As soon as the singer bellows out the first note, the Hawks faithful start to cheer. And they don't let up the whole way through. Whether you're sitting in the middle of it or watching at home from your couch, it gets you incredibly pumped up for the game. And that's just the fans.
You can imagine what it would be like as a player, standing at center ice, with almost 20,000 wild fans standing, screaming their lungs out before the game has even started. Fantastic.
And then, of course, there is the ever-popular Fratellis song, "Chelsea Dagger" that is pumped out after every goal by the home team. It has to be the best goal song in the NHL, partly because it's so catchy, and partly because it's been haunting visiting teams for years.
Put it all together and Chicago is a great place to watch a hockey game, and the fans bring a huge advantage for the home team.
Just imagine having to play against the NHL's most historic, successful franchise in a city that eats, sleeps and breathes hockey 365 days a year. Now crank it up a notch for the playoffs, and you've got yourself a city and a crowd that frankly would choose their Canadiens over eating, sleeping or breathing, as long as they could survive the game.
And, oh by the way, win or lose, they'll probably set your car on fire.
Fans in Montreal are about as wild as it gets, and in the playoffs, there's nearly no comparison to any other club in the league. They go nuts whether there's a game on or not—and they do it in two languages.
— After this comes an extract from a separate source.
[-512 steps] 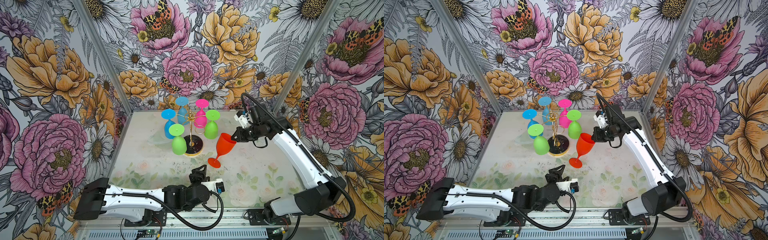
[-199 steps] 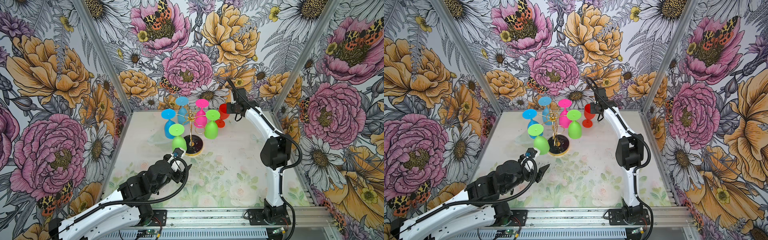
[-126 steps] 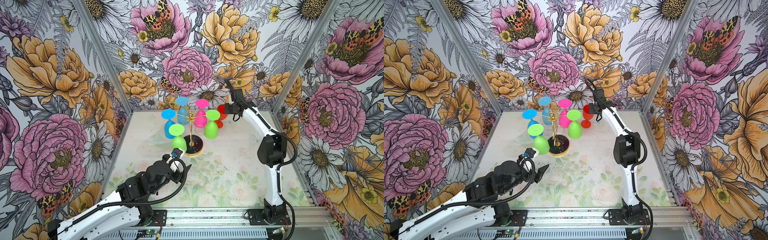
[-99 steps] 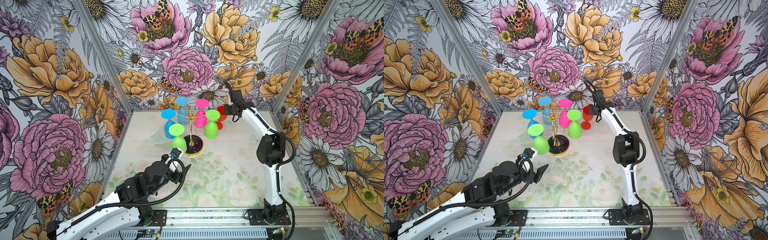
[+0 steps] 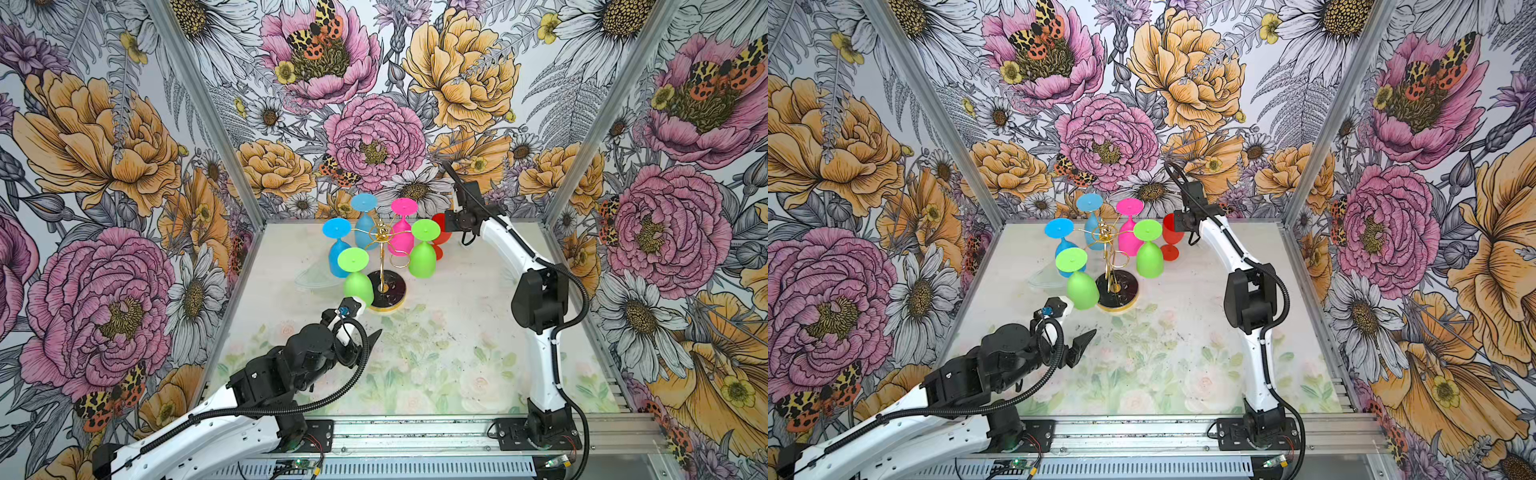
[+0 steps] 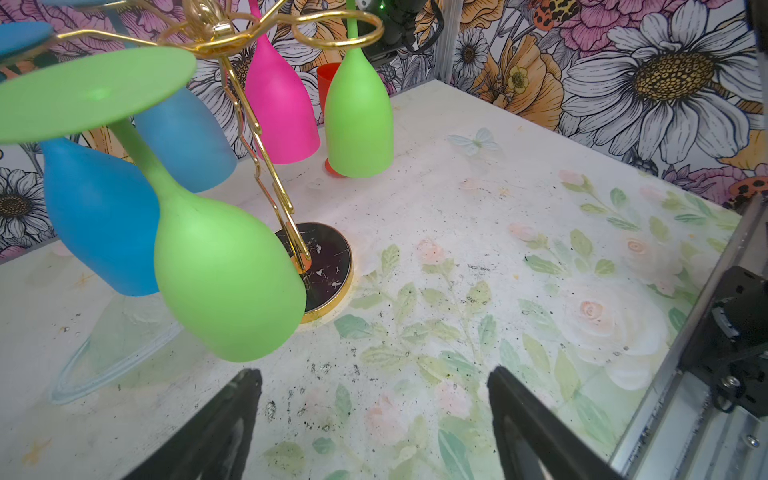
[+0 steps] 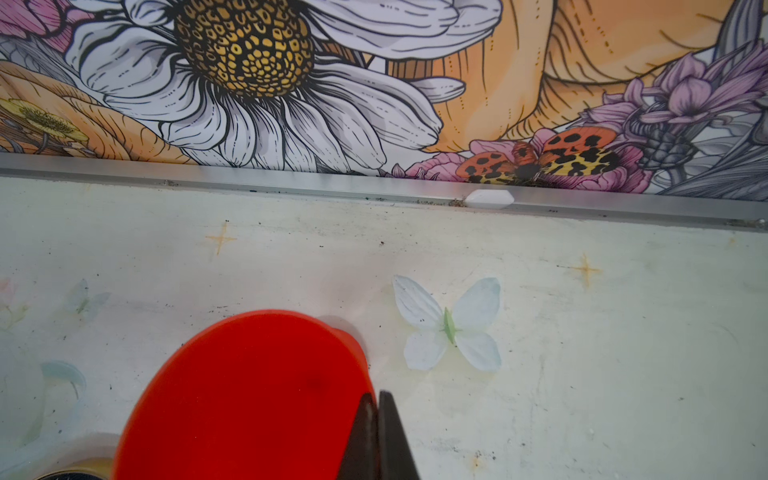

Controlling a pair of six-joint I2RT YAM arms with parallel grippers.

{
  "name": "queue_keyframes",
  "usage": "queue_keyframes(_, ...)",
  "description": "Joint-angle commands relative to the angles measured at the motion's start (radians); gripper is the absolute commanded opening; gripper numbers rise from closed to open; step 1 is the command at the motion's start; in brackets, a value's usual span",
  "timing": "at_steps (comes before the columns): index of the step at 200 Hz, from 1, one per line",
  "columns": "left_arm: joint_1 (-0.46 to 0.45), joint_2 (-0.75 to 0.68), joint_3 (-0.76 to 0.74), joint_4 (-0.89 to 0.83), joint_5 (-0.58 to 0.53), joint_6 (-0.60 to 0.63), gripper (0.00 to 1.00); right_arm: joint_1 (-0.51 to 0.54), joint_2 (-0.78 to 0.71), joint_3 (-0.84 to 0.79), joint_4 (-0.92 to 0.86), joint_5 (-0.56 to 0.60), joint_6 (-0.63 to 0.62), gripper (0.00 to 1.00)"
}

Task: Take the wine glass off the wine glass rack
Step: 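Slide the red glass farther from the robot behind the rack, then release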

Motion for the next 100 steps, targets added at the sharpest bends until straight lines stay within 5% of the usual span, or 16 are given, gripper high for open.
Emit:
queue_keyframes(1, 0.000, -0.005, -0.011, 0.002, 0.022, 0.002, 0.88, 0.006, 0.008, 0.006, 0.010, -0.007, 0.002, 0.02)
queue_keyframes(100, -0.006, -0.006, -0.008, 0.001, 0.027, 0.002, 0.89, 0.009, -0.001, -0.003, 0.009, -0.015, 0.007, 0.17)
Yes, when it comes to Habs fans and their hockey, it doesn't get much better. The "Ole" chant is a Montreal classic, and they're not afraid to let the opponent know when they're about to lose a game either, as they've made the "Hey, Hey, Hey, Goodbye!" chant famous as the final minutes tick down in a Canadiens victory.
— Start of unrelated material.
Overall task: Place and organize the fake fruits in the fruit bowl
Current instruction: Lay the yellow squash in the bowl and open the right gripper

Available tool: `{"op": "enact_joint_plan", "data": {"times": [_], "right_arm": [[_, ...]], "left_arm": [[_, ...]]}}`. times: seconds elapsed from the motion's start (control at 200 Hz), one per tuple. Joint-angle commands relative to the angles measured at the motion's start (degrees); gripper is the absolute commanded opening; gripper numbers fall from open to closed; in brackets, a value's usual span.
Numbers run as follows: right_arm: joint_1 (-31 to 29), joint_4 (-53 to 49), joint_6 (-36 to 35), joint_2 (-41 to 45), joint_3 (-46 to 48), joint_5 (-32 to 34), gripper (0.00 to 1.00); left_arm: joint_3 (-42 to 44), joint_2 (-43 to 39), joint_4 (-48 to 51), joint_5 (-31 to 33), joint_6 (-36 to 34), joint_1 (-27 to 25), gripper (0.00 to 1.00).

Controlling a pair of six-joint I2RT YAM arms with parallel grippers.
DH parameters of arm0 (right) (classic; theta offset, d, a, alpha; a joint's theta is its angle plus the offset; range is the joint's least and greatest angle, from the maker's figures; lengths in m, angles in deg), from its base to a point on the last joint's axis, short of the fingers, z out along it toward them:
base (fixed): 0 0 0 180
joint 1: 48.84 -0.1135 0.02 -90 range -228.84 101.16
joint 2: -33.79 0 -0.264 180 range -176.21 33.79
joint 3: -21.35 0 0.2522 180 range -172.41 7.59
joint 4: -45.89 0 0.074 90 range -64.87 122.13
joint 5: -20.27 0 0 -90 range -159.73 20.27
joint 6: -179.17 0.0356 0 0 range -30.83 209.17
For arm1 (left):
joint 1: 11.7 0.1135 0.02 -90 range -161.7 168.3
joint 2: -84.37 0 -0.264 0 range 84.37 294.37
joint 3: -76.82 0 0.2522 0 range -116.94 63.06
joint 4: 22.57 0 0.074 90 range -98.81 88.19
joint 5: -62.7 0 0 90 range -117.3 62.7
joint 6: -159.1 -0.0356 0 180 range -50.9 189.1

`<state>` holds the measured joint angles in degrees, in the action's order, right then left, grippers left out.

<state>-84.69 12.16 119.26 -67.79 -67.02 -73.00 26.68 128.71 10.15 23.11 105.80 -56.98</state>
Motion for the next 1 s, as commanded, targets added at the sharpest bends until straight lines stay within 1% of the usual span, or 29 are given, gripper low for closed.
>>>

It might be the most intimidating crowd moment in hockey—as long as it doesn't backfire on them, that is.
The Washington Capitals fans have been rocking the red for a few years now, but there might not be a louder rink in the NHL, especially when it comes to the playoffs.
The sea of red fans surrounding their beloved Caps live and die with every play on the ice, and when a goal is scored and the siren's blaring, the building is deafening. It doesn't hurt that the players on the ice are some of the most exuberant in the league, and when they're slamming into the glass after a goal, it only adds to the madness on the other side.
It's a wonder how the ice doesn't crack when the place gets going.
Right now, playoff hockey in the crowd isn't any crazier than in Washington. And though they haven't had the success each and every crazed patron would have liked in recent years, they come back stronger and louder every season.
And if they were ever to win a Cup on home ice, the Capital city might have a not-so-life-threatening code red on their hands.